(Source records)
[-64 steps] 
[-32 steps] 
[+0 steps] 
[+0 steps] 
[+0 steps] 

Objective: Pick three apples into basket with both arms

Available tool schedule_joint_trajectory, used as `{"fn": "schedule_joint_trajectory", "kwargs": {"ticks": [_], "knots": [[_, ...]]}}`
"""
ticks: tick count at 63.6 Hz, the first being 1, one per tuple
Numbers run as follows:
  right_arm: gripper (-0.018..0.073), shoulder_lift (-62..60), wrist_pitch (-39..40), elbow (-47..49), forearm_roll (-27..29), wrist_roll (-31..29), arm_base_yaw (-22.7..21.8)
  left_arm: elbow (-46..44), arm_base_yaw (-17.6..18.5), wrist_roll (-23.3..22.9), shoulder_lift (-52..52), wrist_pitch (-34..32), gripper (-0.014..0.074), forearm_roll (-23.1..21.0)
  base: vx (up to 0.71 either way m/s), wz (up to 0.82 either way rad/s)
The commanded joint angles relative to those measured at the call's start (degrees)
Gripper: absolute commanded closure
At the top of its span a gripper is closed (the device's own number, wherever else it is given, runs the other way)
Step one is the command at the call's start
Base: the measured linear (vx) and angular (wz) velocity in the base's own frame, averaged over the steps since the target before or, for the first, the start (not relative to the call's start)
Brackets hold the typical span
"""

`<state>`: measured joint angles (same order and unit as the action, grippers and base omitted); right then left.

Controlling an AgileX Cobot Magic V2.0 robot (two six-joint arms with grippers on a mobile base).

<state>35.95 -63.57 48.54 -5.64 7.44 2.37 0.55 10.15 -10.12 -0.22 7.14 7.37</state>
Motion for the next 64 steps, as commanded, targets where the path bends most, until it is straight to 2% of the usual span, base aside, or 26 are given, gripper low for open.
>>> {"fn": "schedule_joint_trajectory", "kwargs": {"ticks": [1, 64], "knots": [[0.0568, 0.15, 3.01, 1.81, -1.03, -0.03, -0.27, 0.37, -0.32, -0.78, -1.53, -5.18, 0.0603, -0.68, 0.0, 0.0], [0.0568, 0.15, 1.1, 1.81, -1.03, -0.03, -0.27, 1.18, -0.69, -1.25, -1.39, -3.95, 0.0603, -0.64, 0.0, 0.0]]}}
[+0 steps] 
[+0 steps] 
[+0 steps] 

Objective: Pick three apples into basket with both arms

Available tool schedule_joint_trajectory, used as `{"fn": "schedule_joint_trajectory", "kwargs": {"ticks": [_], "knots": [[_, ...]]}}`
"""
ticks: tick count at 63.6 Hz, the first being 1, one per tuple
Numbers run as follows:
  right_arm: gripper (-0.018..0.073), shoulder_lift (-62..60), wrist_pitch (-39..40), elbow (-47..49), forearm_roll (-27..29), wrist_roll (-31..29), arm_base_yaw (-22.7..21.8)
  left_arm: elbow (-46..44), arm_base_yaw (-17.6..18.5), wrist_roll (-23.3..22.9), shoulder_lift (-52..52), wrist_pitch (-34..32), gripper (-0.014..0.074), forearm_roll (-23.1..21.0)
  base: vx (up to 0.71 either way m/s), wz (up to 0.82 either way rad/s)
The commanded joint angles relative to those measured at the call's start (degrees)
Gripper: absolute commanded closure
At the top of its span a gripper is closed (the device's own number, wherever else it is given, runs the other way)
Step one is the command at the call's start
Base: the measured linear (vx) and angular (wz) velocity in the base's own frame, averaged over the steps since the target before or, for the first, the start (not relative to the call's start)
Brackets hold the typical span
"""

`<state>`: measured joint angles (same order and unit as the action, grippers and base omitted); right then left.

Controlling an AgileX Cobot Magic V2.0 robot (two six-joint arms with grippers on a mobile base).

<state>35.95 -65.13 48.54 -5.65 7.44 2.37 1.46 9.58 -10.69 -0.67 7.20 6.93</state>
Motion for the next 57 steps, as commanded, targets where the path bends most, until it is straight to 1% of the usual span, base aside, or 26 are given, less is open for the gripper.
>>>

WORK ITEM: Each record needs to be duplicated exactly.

ANSWER TO THE EXERCISE:
[-64 steps] 
[-32 steps] 
[+0 steps] 
[+0 steps] 
[+0 steps] 

Objective: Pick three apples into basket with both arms

Available tool schedule_joint_trajectory, used as `{"fn": "schedule_joint_trajectory", "kwargs": {"ticks": [_], "knots": [[_, ...]]}}`
"""
ticks: tick count at 63.6 Hz, the first being 1, one per tuple
Numbers run as follows:
  right_arm: gripper (-0.018..0.073), shoulder_lift (-62..60), wrist_pitch (-39..40), elbow (-47..49), forearm_roll (-27..29), wrist_roll (-31..29), arm_base_yaw (-22.7..21.8)
  left_arm: elbow (-46..44), arm_base_yaw (-17.6..18.5), wrist_roll (-23.3..22.9), shoulder_lift (-52..52), wrist_pitch (-34..32), gripper (-0.014..0.074), forearm_roll (-23.1..21.0)
  base: vx (up to 0.71 either way m/s), wz (up to 0.82 either way rad/s)
The commanded joint angles relative to those measured at the call's start (degrees)
Gripper: absolute commanded closure
At the top of its span a gripper is closed (the device's own number, wherever else it is given, runs the other way)
Step one is the command at the call's start
Base: the measured linear (vx) and angular (wz) velocity in the base's own frame, averaged over the steps since the target before or, for the first, the start (not relative to the call's start)
Brackets hold the typical span
"""

`<state>`: measured joint angles (same order and unit as the action, grippers and base omitted); right then left.

Controlling an AgileX Cobot Magic V2.0 robot (two six-joint arms with grippers on a mobile base).

<state>35.95 -63.57 48.54 -5.64 7.44 2.37 0.55 10.15 -10.12 -0.22 7.14 7.37</state>
Motion for the next 64 steps, as commanded, targets where the path bends most, until it is straight to 2% of the usual span, base aside, or 26 are given, gripper low for open.
>>> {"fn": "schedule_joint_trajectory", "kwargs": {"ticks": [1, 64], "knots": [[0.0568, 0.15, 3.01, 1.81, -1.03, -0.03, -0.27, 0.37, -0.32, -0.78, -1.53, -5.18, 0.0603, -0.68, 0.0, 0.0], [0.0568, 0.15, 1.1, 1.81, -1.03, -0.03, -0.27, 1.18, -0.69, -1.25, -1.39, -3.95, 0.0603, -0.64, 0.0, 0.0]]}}
[+0 steps] 
[+0 steps] 
[+0 steps] 

Objective: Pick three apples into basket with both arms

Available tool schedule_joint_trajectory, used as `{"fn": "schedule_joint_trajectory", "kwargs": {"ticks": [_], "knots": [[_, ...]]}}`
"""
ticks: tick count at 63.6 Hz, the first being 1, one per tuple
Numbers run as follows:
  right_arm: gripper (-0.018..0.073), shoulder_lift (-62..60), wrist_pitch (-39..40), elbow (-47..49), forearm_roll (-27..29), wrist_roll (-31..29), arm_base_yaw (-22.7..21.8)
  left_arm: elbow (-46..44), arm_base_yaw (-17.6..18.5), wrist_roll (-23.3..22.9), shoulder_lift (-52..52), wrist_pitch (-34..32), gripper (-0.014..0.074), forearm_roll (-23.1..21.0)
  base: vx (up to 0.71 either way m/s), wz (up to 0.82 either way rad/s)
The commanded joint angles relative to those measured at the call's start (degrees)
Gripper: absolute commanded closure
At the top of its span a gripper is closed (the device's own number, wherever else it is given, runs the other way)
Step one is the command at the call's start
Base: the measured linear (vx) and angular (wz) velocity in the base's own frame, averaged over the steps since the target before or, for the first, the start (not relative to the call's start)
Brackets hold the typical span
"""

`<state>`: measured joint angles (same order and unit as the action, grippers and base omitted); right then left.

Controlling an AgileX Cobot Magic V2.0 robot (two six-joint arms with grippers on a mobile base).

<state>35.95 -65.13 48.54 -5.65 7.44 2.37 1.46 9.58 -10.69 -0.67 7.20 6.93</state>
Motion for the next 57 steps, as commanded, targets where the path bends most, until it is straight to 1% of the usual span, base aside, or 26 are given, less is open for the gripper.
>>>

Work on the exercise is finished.